Now this is interesting. I hope other readers will want to react to this.
And perhaps you can elaborate Kenneth?
I no longer have a copy of the book at my disposal, only a few scribbled notes. But from the opening chapter the spectre of an other-worldy being is ever-present. Sheriff Bell's opening monologue makes reference to a killer who was so strange and new to him that "maybe he was some new kind" [of person]. A few lines later: "But he wasn't nothin compared to what was comin down the pike."
You've got a 36 year veteran Texas sheriff, a WW2 vet (the Greatest Generation) who flat-out quits in the middle of the biggest crime investigation of his life.
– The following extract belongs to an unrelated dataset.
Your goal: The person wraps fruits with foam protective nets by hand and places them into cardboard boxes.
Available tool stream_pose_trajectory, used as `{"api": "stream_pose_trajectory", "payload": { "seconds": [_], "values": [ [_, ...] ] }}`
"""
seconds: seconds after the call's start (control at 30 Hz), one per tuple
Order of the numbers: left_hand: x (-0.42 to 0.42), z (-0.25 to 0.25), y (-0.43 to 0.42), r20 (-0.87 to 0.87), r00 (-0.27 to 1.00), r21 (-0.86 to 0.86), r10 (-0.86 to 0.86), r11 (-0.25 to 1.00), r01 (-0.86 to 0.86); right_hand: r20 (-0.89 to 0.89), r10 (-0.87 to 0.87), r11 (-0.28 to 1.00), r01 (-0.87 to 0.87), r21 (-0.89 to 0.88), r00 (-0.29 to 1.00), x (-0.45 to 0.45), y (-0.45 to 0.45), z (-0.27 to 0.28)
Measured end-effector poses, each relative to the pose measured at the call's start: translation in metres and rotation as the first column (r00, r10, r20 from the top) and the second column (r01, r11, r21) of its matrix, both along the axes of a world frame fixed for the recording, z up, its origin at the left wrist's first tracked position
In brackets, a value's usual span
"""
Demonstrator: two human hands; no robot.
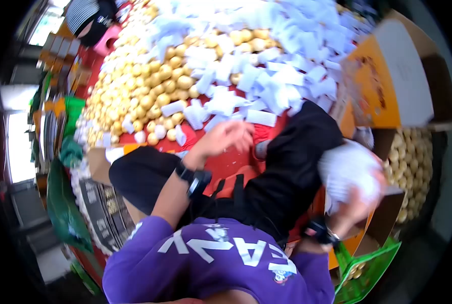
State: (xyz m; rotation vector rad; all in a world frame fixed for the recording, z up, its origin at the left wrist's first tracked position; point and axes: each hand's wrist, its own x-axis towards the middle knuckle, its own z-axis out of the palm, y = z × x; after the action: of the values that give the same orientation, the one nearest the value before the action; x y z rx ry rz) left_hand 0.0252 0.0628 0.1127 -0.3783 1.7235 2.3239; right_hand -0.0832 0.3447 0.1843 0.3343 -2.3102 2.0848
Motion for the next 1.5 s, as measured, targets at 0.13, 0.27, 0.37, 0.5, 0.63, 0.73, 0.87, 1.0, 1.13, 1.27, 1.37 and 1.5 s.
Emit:
{"api": "stream_pose_trajectory", "payload": {
  "seconds": [0.13,0.27,0.37,0.5,0.63,0.73,0.87,1.0,1.13,1.27,1.37,1.5],
  "values": [
    [0.046,-0.163,-0.102,0.285,0.788,-0.762,0.546,0.628,-0.159,0.140,-0.440,0.825,0.338,0.452,0.887,-0.034,0.139,-0.077],
    [0.105,-0.201,-0.145,0.299,0.413,-0.950,0.860,0.308,0.045,0.068,-0.198,0.582,0.061,0.811,0.978,-0.030,0.208,-0.183],
    [0.123,-0.190,-0.155,0.497,0.209,-0.865,0.842,0.461,0.200,-0.225,-0.356,0.571,0.402,0.716,0.907,-0.021,0.097,-0.089],
    [0.146,-0.223,-0.162,0.626,0.108,-0.774,0.773,0.598,0.207,-0.487,-0.160,0.889,0.340,0.307,0.859,-0.032,-0.032,-0.005],
    [0.128,-0.216,-0.159,0.439,0.358,-0.863,0.824,0.497,-0.086,0.014,0.382,0.884,-0.369,0.288,0.924,-0.024,-0.145,-0.015],
    [0.079,-0.188,-0.142,0.153,0.553,-0.363,0.819,0.567,-0.740,0.268,0.634,0.560,-0.670,0.488,0.726,-0.002,-0.225,-0.057],
    [0.035,-0.064,-0.092,0.053,0.873,0.009,0.485,0.874,-0.486,0.287,0.729,0.462,-0.757,0.462,0.621,0.015,-0.249,-0.092],
    [0.039,-0.073,-0.068,-0.063,0.855,-0.093,0.515,0.850,-0.519,0.423,0.694,0.468,-0.811,0.351,0.583,0.020,-0.242,-0.084],
    [0.059,-0.031,-0.063,-0.094,0.911,-0.420,0.401,0.814,-0.401,0.570,0.713,0.462,-0.885,0.056,0.408,0.026,-0.237,-0.104],
    [0.073,-0.059,-0.055,-0.091,0.896,-0.381,0.435,0.816,-0.435,0.653,0.754,0.069,-0.997,0.035,0.075,0.016,-0.232,-0.113],
    [0.076,-0.067,-0.062,0.007,0.931,-0.453,0.366,0.831,-0.324,0.401,0.832,0.443,-0.894,-0.067,0.382,0.035,-0.234,-0.105],
    [0.063,-0.047,-0.045,0.113,0.752,0.639,0.649,0.532,-0.556,0.432,0.691,0.719,-0.609,-0.335,0.579,0.045,-0.234,-0.129]
  ]
}}
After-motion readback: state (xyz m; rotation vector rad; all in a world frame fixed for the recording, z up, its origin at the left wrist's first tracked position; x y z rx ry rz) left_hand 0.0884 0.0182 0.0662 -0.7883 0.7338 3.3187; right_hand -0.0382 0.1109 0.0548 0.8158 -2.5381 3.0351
His exit lines include "prophet of destruction." Immediately, with the use of the word "prophet" the reader is put on notice that a higher, spiritual being (not the good kind) may be at work.
Near the end of the book Bell says "he's a ghost and he's out there." Another quote: "...if he is a man."
This is a pretty tough guy, has seen a lot, is dug in with his home, his wife, an anchor in the community. Yet suddenly he can't get out of town fast enough. It's fear of the Devil. A man like this doesn't cut and run from another human-- he's convinced that his very soul is about to be snatched and devoured.
But this is from the Ed Tom Bell Monologue/Diary. The actual third-person narration of the book portrays Chigurh, I think, as an obsessed mass-murderer who is very human.
I need some help here because I am always guilty of ignoring the importance of style and how it becomes part of the fabric of the story. And since I don't have a copy of the book at hand maybe someone could find examples where the physical atmosphere around Chigurh would suggest a supernatural presence.